## Directions
Under this task are some entries; return every one of them exactly.

+ + + + +

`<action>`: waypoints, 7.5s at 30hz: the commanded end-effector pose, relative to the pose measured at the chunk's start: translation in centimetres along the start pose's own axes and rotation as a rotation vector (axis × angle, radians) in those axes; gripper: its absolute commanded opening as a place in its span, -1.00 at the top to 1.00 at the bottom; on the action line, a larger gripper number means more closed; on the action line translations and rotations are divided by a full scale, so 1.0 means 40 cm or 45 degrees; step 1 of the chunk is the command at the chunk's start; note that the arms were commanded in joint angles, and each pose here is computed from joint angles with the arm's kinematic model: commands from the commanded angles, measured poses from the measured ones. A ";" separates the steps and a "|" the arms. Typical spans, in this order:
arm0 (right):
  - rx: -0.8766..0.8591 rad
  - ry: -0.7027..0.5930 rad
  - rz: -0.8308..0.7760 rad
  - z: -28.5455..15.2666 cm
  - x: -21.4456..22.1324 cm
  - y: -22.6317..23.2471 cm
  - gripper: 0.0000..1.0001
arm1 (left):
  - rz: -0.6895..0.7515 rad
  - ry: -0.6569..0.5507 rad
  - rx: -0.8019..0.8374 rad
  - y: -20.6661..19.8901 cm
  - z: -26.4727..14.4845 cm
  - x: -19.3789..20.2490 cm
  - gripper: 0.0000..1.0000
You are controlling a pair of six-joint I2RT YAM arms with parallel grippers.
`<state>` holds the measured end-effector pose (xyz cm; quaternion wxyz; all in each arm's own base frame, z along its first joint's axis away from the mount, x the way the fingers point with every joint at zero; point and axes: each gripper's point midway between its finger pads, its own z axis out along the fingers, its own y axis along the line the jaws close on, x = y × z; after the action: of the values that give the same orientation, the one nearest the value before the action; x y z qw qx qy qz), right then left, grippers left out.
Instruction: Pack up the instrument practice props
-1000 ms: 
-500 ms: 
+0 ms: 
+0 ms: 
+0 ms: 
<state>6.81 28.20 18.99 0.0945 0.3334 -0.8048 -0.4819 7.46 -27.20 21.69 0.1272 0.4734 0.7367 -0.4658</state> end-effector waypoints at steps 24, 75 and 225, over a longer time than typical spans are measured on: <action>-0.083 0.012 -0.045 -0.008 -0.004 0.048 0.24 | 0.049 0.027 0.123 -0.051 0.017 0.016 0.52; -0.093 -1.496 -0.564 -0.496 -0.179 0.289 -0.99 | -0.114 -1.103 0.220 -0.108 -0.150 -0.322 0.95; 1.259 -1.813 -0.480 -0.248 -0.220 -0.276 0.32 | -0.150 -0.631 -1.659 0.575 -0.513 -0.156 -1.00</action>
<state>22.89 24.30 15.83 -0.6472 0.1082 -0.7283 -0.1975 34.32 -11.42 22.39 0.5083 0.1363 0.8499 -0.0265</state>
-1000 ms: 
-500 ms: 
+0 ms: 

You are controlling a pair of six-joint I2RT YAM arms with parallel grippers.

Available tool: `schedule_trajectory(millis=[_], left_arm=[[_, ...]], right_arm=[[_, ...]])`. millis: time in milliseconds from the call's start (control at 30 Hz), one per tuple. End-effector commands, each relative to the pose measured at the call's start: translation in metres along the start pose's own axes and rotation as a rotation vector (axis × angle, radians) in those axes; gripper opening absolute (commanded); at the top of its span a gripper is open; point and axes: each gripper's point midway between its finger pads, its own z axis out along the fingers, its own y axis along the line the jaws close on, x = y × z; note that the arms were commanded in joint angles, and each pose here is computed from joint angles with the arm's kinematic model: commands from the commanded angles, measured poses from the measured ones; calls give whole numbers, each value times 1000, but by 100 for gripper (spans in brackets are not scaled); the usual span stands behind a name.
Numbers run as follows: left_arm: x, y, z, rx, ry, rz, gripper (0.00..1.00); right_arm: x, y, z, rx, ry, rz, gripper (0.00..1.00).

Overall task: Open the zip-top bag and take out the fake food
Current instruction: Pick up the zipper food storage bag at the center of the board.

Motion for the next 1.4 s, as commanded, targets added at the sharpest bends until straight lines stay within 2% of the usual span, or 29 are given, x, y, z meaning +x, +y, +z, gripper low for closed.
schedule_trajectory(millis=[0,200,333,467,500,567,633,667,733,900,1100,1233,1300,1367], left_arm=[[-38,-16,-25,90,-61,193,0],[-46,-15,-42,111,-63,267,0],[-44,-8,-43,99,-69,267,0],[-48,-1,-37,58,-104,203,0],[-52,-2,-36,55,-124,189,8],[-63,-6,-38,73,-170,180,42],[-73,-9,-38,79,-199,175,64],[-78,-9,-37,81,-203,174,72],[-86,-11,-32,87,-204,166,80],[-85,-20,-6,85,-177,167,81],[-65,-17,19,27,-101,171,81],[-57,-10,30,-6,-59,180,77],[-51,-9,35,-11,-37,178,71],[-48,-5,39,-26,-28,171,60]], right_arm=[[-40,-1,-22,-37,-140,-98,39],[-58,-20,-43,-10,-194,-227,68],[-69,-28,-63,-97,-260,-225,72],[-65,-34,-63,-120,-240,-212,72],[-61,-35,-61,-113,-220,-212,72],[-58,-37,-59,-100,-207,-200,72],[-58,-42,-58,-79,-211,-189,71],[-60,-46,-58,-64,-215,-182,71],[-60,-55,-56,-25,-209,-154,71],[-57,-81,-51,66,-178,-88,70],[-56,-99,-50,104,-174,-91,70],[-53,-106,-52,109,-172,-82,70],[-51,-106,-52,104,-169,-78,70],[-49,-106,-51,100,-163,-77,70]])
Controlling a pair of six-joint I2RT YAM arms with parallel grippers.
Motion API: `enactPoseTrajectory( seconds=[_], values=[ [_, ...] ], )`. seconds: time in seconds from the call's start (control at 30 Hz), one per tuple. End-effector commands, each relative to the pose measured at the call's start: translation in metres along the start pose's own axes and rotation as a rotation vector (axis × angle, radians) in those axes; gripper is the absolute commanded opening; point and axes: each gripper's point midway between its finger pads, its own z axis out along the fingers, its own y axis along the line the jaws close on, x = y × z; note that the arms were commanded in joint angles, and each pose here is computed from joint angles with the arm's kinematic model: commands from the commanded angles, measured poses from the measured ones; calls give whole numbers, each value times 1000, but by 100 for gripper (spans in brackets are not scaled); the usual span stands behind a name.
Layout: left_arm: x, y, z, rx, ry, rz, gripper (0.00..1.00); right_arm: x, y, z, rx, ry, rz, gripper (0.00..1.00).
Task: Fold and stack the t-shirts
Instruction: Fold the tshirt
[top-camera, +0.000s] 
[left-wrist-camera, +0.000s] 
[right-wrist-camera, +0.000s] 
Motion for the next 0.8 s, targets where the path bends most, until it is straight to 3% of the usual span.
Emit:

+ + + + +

## Expected answer
`<action>`: waypoints, 7.5s at 30hz: the commanded end-effector pose, relative to the pose measured at the chunk's start: translation in centimetres along the start pose's own axes and rotation as a rotation vector (axis × angle, radians) in those axes; gripper: its absolute commanded opening as a place in its span, -1.00 at the top to 1.00 at the bottom; on the action line, a larger gripper number means more closed; on the action line translations and rotations are divided by a full scale, so 1.0 means 40 cm or 45 degrees; step 1 of the chunk is the command at the chunk's start; note that the arms were commanded in joint angles, and each pose here is computed from joint angles with the arm's kinematic model: commands from the commanded angles, measured poses from the measured ones. A ";" separates the steps and a "|" the arms. Typical spans, in this order:
arm0 (right):
  - rx: -0.8766..0.8591 rad
  - ry: -0.7027..0.5930 rad
  - rz: -0.8308..0.7760 rad
  - z: -28.5455..15.2666 cm
  - x: -21.4456..22.1324 cm
  - y: -22.6317..23.2471 cm
  - gripper: 0.0000..1.0001
arm1 (left):
  - rz: -0.6895..0.7515 rad
  - ry: -0.6569..0.5507 rad
  - rx: -0.8019..0.8374 rad
  - y: -20.6661..19.8901 cm
  - z: -26.4727..14.4845 cm
  - x: -19.3789..20.2490 cm
  - gripper: 0.0000..1.0000
You are controlling a pair of six-joint I2RT YAM arms with parallel grippers.
`<state>` holds the measured end-effector pose (xyz cm; quaternion wxyz; all in each arm's own base frame, z along its first joint's axis away from the mount, x the way the fingers point with every joint at zero; point and axes: each gripper's point midway between its finger pads, its own z axis out along the fingers, its own y axis along the line the jaws close on, x = y × z; after the action: of the values that give the same orientation, the one nearest the value before the action; x y z qw qx qy qz), right then left, grippers left out.
Instruction: Pack up the instrument practice props
-1000 ms: 
-500 ms: 
+0 ms: 
+0 ms: 
+0 ms: 
<state>6.81 28.20 18.99 0.0945 0.3334 -0.8048 -0.4819 7.46 -27.20 21.69 0.1272 0.4734 0.7367 -0.4658</state> end-effector waypoints at steps 24, 75 and 225, over a longer time than typical spans are measured on: <action>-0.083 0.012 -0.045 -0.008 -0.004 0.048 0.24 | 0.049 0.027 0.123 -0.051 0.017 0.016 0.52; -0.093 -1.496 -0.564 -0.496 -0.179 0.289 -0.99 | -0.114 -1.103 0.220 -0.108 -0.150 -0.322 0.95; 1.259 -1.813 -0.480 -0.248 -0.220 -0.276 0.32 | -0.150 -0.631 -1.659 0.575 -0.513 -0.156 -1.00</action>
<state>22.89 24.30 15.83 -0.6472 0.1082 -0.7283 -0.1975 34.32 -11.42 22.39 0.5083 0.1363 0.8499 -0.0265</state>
-1000 ms: 
-500 ms: 
+0 ms: 

You are controlling a pair of six-joint I2RT YAM arms with parallel grippers.

Available tool: `schedule_trajectory(millis=[_], left_arm=[[_, ...]], right_arm=[[_, ...]])`. millis: time in milliseconds from the call's start (control at 30 Hz), one per tuple. End-effector commands, each relative to the pose measured at the call's start: translation in metres along the start pose's own axes and rotation as a rotation vector (axis × angle, radians) in those axes; gripper opening absolute (commanded); at the top of its span a gripper is open; point and axes: each gripper's point midway between its finger pads, its own z axis out along the fingers, its own y axis along the line the jaws close on, x = y × z; note that the arms were commanded in joint angles, and each pose here is computed from joint angles with the arm's kinematic model: commands from the commanded angles, measured poses from the measured ones; calls give whole numbers, each value times 1000, but by 100 for gripper (spans in brackets are not scaled); the usual span stands behind a name.
Numbers run as follows: left_arm: x, y, z, rx, ry, rz, gripper (0.00..1.00); right_arm: x, y, z, rx, ry, rz, gripper (0.00..1.00).

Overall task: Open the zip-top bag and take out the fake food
Current instruction: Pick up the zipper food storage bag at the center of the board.

Motion for the next 1.4 s, as commanded, targets added at the sharpest bends until straight lines stay within 2% of the usual span, or 29 are given, x, y, z meaning +x, +y, +z, gripper low for closed.
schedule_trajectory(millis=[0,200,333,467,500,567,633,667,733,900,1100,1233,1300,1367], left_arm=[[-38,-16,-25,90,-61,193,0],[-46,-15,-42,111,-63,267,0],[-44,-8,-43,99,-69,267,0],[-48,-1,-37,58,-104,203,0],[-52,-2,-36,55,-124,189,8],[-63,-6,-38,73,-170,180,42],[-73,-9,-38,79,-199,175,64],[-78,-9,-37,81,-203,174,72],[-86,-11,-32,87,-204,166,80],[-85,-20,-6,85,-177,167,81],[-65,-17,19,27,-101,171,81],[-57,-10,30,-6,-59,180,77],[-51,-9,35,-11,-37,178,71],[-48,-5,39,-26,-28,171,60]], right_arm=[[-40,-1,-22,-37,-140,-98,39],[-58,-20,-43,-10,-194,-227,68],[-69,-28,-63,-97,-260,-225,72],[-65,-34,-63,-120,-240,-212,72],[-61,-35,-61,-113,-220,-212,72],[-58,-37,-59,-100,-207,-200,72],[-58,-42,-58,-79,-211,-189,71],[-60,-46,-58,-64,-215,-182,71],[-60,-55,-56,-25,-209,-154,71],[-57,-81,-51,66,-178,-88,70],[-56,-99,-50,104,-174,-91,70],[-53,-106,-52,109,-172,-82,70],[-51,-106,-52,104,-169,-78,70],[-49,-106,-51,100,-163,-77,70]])
Controlling a pair of six-joint I2RT YAM arms with parallel grippers.
Motion API: `enactPoseTrajectory( seconds=[_], values=[ [_, ...] ], )`. seconds: time in seconds from the call's start (control at 30 Hz), one per tuple. End-effector commands, each relative to the pose measured at the call's start: translation in metres along the start pose's own axes and rotation as a rotation vector (axis × angle, radians) in those axes; gripper is the absolute commanded opening; point and axes: each gripper's point midway between its finger pads, its own z axis out along the fingers, its own y axis along the line the jaws close on, x = y × z; note that the arms were commanded in joint angles, and each pose here is computed from joint angles with the arm's kinematic model: commands from the commanded angles, measured poses from the measured ones; calls give whole numbers, each value times 1000, but by 100 for gripper (spans in brackets are not scaled); the usual span stands behind a name.
Layout: left_arm: x, y, z, rx, ry, rz, gripper (0.00..1.00); right_arm: x, y, z, rx, ry, rz, gripper (0.00..1.00).
Task: Fold and stack the t-shirts
Instruction: Fold the tshirt
[top-camera, +0.000s] 
[left-wrist-camera, +0.000s] 
[right-wrist-camera, +0.000s] 
Motion for the next 0.8 s, targets where the path bends most, until it is straight to 3% of the usual span.
Emit:

Output for this exercise is now complete.